From campus voter drives to modern turnout campaigns
The Rev. Jesse L. Jackson made recurring visits to Wisconsin over more than five decades, appearing in the state in contexts that ranged from student voter registration to labor disputes, criminal-justice controversies and get-out-the-vote efforts. His Wisconsin appearances began in the early 1970s and continued into the 2020s, reflecting the shifting arenas where civil-rights leadership intersected with local politics and community organizing.
In February 1972, Jackson spoke in Milwaukee at the University of Wisconsin–Milwaukee’s Student Union during a push focused on voter registration. That early emphasis on political participation remained a consistent thread in later visits, including appearances tied to federal voting-rights milestones and turnout efforts.
Presidential politics brought Jackson repeatedly to Wisconsin in the 1980s
Wisconsin also served as a prominent stage for Jackson’s national political ambitions. During the 1984 and 1988 Democratic presidential campaigns, he drew large crowds across the state and sought to expand his coalition among both Black voters and white voters in the industrial Midwest and rural communities.
In the 1988 Democratic primary in Wisconsin, Jackson finished second behind Michael Dukakis. Contemporary accounts from that campaign described Wisconsin as an early test of Jackson’s ability to win broader support while maintaining the enthusiasm that powered his rallies.
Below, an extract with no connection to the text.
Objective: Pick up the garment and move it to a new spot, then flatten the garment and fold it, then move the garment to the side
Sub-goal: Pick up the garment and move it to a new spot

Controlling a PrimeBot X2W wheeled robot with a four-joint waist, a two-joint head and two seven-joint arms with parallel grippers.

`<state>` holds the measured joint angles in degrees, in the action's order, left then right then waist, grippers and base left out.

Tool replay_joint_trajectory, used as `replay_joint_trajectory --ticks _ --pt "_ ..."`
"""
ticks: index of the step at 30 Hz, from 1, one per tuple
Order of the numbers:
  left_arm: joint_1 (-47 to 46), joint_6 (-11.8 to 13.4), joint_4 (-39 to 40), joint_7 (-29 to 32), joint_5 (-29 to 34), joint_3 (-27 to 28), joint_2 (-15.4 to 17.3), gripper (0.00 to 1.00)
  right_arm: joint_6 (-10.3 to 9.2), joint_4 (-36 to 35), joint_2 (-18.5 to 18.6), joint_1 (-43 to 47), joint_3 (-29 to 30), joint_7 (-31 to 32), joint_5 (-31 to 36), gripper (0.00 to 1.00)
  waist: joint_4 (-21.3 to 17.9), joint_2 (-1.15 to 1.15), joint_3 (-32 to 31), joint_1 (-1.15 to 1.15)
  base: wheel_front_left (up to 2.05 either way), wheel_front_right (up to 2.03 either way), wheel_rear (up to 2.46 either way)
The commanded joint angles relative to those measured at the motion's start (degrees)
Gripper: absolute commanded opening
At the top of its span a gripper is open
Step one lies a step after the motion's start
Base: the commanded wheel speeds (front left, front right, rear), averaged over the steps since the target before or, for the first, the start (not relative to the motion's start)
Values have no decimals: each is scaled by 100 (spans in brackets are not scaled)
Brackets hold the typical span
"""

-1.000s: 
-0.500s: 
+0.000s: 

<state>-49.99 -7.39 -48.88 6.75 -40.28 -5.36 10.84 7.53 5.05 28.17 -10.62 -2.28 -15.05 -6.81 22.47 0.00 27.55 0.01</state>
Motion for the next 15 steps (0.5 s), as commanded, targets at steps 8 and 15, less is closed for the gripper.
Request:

Labor solidarity: from meatpacking picket lines to Act 10-era protests
Jackson’s Wisconsin record includes repeated engagement with labor disputes. In the late 1980s, he appeared alongside workers during a prolonged strike at the Patrick Cudahy meatpacking plant in Cudahy and later addressed union audiences during the run-up to his second presidential bid. He also joined demonstrations in Kenosha tied to manufacturing job concerns, linking economic security and worker rights to broader civil-rights claims.
Decades later, during the 2011 mass protests in Madison over legislation that limited collective bargaining for many public employees, Jackson made multiple visits and delivered speeches that framed the confrontation as a defining moment for labor and democracy in the state.
High-profile moments in Wisconsin’s policing and public-safety debates
Jackson also came to Wisconsin in response to episodes that became focal points in debates over policing, accountability and race. After the 1991 arrest of serial killer Jeffrey Dahmer, he visited Milwaukee to meet with Glenda Cleveland, who had previously sought police intervention. In the 2010s, Jackson appeared in Milwaukee amid controversy following the fatal police shooting of Sylville Smith, delivering the eulogy at Smith’s funeral in August 2016 and urging public disclosure of information about the incident.
Jackson’s later visits included appearances connected to cases that drew statewide and national attention, including activism following the police shooting of Jacob Blake in Kenosha in 2020.
Recent Wisconsin appearances emphasized voting participation
In the 2020s, Jackson’s Wisconsin schedule continued to include civic participation themes. He returned for events tied to voting rights anniversaries and, in September 2024, made stops that included Racine as part of a registration and turnout effort aimed at young and first-time voters.
- 1972: Milwaukee appearance tied to voter registration at UW–Milwaukee
- 1984–1988: campaign-era visits connected to Democratic presidential primaries and labor audiences
- 2011: repeated Madison visits during mass protests over collective bargaining limits
- 2016–2020: appearances tied to high-profile policing cases in Milwaukee and Kenosha
- 2024: Racine-area turnout and registration events focused on young voters
Across decades, Jackson’s Wisconsin appearances repeatedly converged on two themes: political participation and economic and civil-rights advocacy in moments of public conflict.